## WHAT IS REQUIRED
The expected response is the full listing, retyped exactly, without its images.

## DATASET SECTION

-=-=-=-=-

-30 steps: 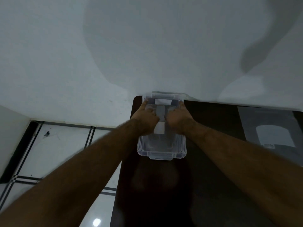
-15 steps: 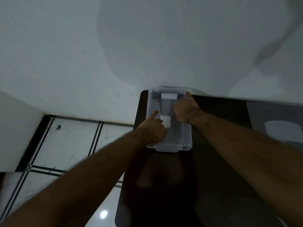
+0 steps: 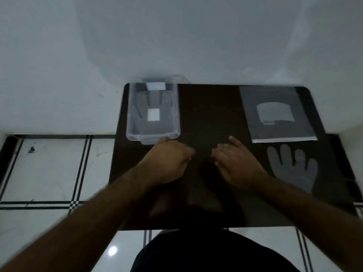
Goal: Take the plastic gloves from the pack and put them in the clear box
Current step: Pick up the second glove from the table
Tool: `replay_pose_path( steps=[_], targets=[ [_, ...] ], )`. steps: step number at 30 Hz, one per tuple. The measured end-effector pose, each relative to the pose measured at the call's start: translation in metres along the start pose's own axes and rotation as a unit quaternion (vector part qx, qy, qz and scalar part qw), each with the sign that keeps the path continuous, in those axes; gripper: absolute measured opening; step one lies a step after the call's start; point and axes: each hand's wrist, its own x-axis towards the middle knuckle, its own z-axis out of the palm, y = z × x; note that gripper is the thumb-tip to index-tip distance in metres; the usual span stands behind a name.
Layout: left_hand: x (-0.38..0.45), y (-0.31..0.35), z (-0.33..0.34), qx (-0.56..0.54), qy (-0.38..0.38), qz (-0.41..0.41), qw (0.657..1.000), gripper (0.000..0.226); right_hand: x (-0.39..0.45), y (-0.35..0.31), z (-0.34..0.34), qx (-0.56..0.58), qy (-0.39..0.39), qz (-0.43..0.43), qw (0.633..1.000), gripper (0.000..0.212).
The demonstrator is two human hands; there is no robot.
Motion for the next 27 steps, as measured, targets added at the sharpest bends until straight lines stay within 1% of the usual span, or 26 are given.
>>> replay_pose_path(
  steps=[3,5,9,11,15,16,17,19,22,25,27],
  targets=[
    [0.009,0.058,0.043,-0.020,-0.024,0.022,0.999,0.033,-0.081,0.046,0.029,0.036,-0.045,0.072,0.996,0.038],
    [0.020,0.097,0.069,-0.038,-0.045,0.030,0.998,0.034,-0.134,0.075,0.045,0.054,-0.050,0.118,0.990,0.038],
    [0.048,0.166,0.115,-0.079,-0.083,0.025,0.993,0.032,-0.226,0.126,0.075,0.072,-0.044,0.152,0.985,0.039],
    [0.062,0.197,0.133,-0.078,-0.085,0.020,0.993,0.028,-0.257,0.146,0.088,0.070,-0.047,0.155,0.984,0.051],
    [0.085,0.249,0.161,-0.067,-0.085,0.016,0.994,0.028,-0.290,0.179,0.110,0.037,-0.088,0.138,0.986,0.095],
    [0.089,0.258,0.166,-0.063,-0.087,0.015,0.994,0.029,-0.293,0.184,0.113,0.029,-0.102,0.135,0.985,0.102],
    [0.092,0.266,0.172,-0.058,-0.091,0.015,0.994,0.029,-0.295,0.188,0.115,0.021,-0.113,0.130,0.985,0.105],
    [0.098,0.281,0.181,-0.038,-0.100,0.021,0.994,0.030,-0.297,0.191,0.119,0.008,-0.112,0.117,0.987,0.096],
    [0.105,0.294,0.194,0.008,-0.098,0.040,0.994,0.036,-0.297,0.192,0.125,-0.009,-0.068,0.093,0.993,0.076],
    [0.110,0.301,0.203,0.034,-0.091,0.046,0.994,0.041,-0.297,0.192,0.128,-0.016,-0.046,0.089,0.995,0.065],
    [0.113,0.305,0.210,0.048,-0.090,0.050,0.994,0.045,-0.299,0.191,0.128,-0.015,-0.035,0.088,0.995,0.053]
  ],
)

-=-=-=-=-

## SOLUTION FOR THIS TASK
-30 steps: 
-15 steps: 
+0 steps: 
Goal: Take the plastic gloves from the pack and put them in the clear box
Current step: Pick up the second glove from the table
Tool: `replay_pose_path( steps=[_], targets=[ [_, ...] ], )`. steps: step number at 30 Hz, one per tuple. The measured end-effector pose, each relative to the pose measured at the call's start: translation in metres along the start pose's own axes and rotation as a unit quaternion (vector part qx, qy, qz and scalar part qw), each with the sign that keeps the path continuous, in those axes; gripper: absolute measured opening; step one lies a step after the call's start; point and axes: each hand's wrist, its own x-axis towards the middle knuckle, its own z-axis out of the palm, y = z × x; note that gripper is the thumb-tip to index-tip distance in metres; the usual span stands behind a name.
Layout: left_hand: x (-0.38..0.45), y (-0.31..0.35), z (-0.33..0.34), qx (-0.56..0.54), qy (-0.38..0.38), qz (-0.41..0.41), qw (0.657..1.000), gripper (0.000..0.226); right_hand: x (-0.39..0.45), y (-0.35..0.31), z (-0.34..0.34), qx (-0.56..0.58), qy (-0.39..0.39), qz (-0.43..0.43), qw (0.633..1.000), gripper (0.000..0.212).
The demonstrator is two human hands; there is no robot.
Motion for the next 27 steps, as measured, targets added at the sharpest bends until straight lines stay within 1% of the usual span, or 26 are given.
>>> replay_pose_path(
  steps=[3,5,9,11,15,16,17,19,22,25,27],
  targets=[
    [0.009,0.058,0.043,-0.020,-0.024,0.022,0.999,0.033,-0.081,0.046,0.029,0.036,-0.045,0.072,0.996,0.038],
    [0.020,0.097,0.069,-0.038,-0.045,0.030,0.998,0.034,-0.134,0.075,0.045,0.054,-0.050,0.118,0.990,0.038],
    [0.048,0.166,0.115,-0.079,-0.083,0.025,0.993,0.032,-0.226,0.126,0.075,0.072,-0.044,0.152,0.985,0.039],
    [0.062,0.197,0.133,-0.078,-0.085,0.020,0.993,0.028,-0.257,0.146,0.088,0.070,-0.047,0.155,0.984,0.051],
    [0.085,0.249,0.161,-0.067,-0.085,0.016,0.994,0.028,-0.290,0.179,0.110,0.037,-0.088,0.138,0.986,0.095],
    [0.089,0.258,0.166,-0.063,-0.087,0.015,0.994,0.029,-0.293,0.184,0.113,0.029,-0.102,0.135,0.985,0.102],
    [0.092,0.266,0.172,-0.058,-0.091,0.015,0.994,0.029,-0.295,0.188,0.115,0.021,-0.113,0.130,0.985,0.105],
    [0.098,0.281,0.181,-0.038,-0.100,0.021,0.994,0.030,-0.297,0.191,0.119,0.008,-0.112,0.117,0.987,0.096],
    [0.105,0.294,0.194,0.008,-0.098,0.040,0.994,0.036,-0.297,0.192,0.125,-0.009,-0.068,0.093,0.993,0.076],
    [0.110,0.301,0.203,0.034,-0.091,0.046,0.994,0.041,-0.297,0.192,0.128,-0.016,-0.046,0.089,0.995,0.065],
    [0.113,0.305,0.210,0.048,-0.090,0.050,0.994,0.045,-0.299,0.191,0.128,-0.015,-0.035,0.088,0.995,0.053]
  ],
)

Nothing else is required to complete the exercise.